"The closure of the unit ball of $C^1[0, 1]$ in $C[0, 1]$" and its compactness
Ascoli-Arzelá requires says that a set $\scr F$ in $C^0([0,1])$ is compact iff it is:
1) closed, 2) bounded (or ``equibounded'') and 3) equicontinuous.
If if $L=\{f\in \cal C^1:\max\{||f'||_\infty, ||f||_\infty\} <1 \}$ is considered as a subset of $C^0$ then 1) it is equibounded because it is a subset of the unit ball in $\cal C^0$ (i.e. $||f||_\infty<1$);
2) it is equicontinuous because all $f\in L$ are Lipshitz with constant at worst $1$ (by the "mean value theorem" of calculus).
3) As written it is clearly not closed in $\cal C^0$; but the question asks for its closure in $\cal C^0$, so that comes for free.
What I am not sure of, is whether the closure in $\cal C^0$ coincides with the closure in $\cal C^1$, but I doubt it.
This is basically a rehash of what Martin put in his comments following my question.
With the norm that I had in mind while posting this problem (the sup-norm $\lVert \rVert _{\infty}$ on $C^1[0,1]$), the argument which I originally laid out, works well. Therefore, $K$ is not compact in $(C^1[0,1], \lVert \rVert _{\infty})$.
But, as Martin kindly pointed out, the usual norm on $C^1[0,1]$ is not the sup-norm but the norm defined by $\lVert f \rVert _{C^1[0,1]}= \operatorname{max}\{\lVert f \rVert_{\infty}, \lVert f' \rVert_{\infty}\}$. If we consider this norm then, the unit ball changes to $B' = \{f \in C^1[0,1]: \lVert f \rVert_{C^1[0,1]} \leq 1\} = \{f \in C^1[0,1]: \lVert f \rVert_{\infty} \leq 1, \lVert f' \rVert_{\infty} \leq 1\} $. Here my original argument fails, because as the functions $f_{\frac{1}{n}}$ get very steep with each increasing $n$, their derivatives become unbounded. Hence they cannot belong in $B'$.
Evebtually, by an application of Arzelà–Ascoli theorem in $(C^1[0,1], \lVert \rVert_{C^1[0,1]})$, the set $K$ turns out to be compact. But since I don't have much experience about that theorem (and about stuff like uniform boundedness, equicontinuity etc.), I won't risk any half-hearted attempt to prove this claim.

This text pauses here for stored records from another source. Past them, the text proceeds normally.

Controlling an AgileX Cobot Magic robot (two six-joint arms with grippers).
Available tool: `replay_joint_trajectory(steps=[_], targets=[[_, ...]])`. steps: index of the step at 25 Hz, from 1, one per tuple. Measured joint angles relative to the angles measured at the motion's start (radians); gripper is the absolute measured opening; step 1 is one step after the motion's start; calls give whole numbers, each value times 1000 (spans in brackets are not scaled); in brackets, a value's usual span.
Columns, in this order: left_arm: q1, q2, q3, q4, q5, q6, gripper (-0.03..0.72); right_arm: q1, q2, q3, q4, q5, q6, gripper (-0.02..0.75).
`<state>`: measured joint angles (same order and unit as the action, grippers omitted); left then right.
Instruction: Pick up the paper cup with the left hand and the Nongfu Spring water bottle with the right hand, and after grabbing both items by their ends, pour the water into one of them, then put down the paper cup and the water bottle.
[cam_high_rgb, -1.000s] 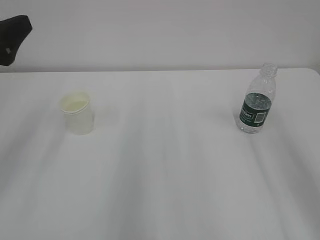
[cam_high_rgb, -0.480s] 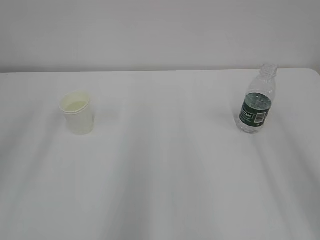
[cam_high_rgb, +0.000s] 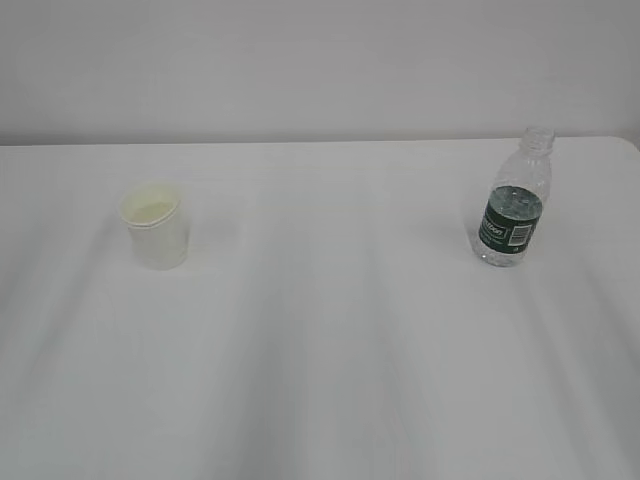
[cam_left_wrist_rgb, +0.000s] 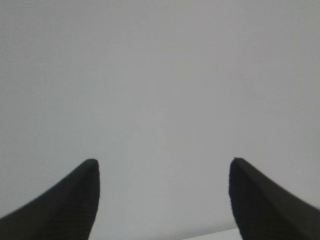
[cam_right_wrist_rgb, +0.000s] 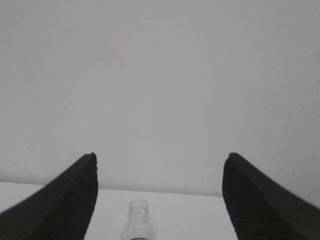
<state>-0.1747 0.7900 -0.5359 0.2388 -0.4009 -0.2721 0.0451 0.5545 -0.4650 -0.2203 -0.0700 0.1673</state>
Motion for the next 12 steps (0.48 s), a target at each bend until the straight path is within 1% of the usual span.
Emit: replay_joint_trajectory(steps=[6, 12], targets=[[0, -140, 1, 0, 92, -5, 573, 0, -61, -45, -30, 58, 0, 590], [0, -274, 1, 2, 191, -6, 567, 0, -131, -108, -36, 174, 0, 590]])
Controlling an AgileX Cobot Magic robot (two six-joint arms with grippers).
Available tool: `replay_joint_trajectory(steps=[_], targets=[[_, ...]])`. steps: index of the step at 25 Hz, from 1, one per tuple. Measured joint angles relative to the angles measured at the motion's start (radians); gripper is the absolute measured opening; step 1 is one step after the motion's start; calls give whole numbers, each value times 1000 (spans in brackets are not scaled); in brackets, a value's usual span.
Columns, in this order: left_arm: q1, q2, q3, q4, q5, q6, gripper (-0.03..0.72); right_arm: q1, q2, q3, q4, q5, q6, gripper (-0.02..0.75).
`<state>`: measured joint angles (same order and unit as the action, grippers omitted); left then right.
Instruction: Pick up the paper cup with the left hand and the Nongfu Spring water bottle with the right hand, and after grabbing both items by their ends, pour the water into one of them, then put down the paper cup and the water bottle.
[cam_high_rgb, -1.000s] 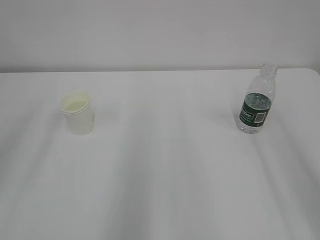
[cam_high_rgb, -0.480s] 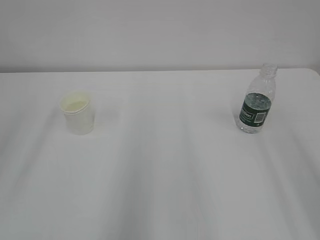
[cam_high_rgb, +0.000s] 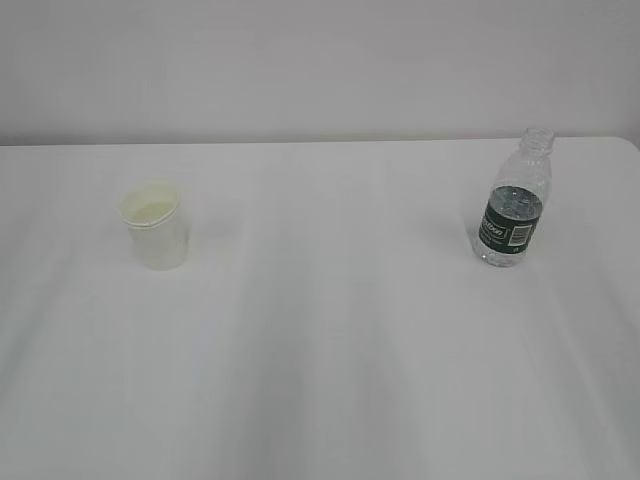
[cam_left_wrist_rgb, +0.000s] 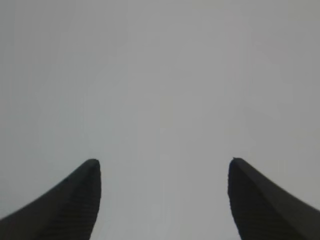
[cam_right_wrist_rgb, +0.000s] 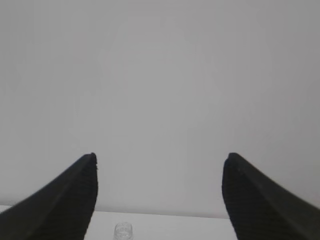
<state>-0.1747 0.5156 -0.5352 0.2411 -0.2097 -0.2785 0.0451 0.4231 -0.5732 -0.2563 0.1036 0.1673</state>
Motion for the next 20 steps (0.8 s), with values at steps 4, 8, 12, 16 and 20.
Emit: replay_joint_trajectory(steps=[4, 8, 12, 16, 20], targets=[[0, -77, 0, 25, 115, 0, 561, 0, -42, -21, -2, 51, 0, 590], [0, -136, 0, 53, 187, 0, 558, 0, -73, -25, -2, 117, 0, 590], [0, -189, -8, 80, 262, 0, 554, 0, -113, -25, -2, 195, 0, 590], [0, -227, -52, 83, 398, 0, 545, 0, -165, -47, -2, 309, -16, 590], [0, -244, -82, 83, 509, 0, 540, 0, -213, -63, -2, 390, -59, 590]])
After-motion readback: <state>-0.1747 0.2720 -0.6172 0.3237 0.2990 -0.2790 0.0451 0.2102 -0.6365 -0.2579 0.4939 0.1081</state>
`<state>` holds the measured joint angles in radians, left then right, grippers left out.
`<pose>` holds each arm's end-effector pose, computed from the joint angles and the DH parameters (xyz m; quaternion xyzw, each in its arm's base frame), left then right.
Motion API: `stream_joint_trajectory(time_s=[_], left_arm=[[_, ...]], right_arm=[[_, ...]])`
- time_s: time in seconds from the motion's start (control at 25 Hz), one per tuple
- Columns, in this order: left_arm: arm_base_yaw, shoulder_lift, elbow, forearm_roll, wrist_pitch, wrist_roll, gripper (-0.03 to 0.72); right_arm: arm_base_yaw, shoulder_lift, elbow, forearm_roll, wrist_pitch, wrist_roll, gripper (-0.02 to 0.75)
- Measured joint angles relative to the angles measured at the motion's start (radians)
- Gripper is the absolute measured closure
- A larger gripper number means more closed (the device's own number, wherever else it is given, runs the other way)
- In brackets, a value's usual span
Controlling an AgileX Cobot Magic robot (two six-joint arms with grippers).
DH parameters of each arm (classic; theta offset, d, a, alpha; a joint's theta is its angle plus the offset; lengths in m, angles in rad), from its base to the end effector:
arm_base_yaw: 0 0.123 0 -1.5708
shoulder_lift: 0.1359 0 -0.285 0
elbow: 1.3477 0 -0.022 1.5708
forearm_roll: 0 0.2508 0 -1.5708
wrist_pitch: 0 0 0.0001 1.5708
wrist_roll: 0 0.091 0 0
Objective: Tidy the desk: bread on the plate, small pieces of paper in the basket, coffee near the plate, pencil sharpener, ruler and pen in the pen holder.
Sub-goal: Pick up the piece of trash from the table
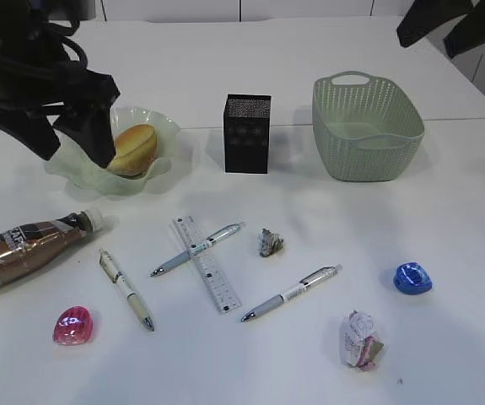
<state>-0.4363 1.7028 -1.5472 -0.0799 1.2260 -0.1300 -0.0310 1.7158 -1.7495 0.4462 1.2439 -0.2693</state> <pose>0.3161 -0.1549 0.3153 0.1429 0.9793 -0.0760 0.1212 0.3646 0.0259 0.3752 -0.0904 0.9468 0.1852 0.2470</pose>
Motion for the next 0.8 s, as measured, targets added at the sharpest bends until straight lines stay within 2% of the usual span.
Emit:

The argument for the positive answer is a straightforward application of the Arzela-Ascoli theorem. Recall that a set $B \subset C[0,1]$ is sequentially compact in the uniform ($\|\cdot\|_{\infty}$) topology on $C[0,1]$ iff it is equicontinuous and uniformly bounded. I will first define these terms and will then show they hold in this case.
Equicontinuity: for all $\epsilon > 0$ there exists $\delta > 0$ such that for any $f \in B$ and any $x,y \in [0,1]$, we have $|x-y| < \delta$ implies $|f(x) - f(y)| < \epsilon$. Note that we're demanding that the modulus of continuity may be uniformly chosen across $B$.
Uniform Boundedness: There is an $M > 0$ such that for any $f \in B$, $\|f\|_{\infty} \leq M$.
Indeed, $B = \{f \in C^1[0,1] \mid \|f\|_{\infty} \vee \|f'\|_{\infty} \leq 1\}$ and so immediately we have uniform boundedness for $M = 1$. For equicontinuity, recall by the mean value theorem that for any $f \in B$, $$ |f(x) - f(y)| \leq \|f'\|_{\infty}|x-y| \leq |x - y| $$ which means that for the $\epsilon$ challenge, we may take $\delta = \epsilon$ for any $f \in B$.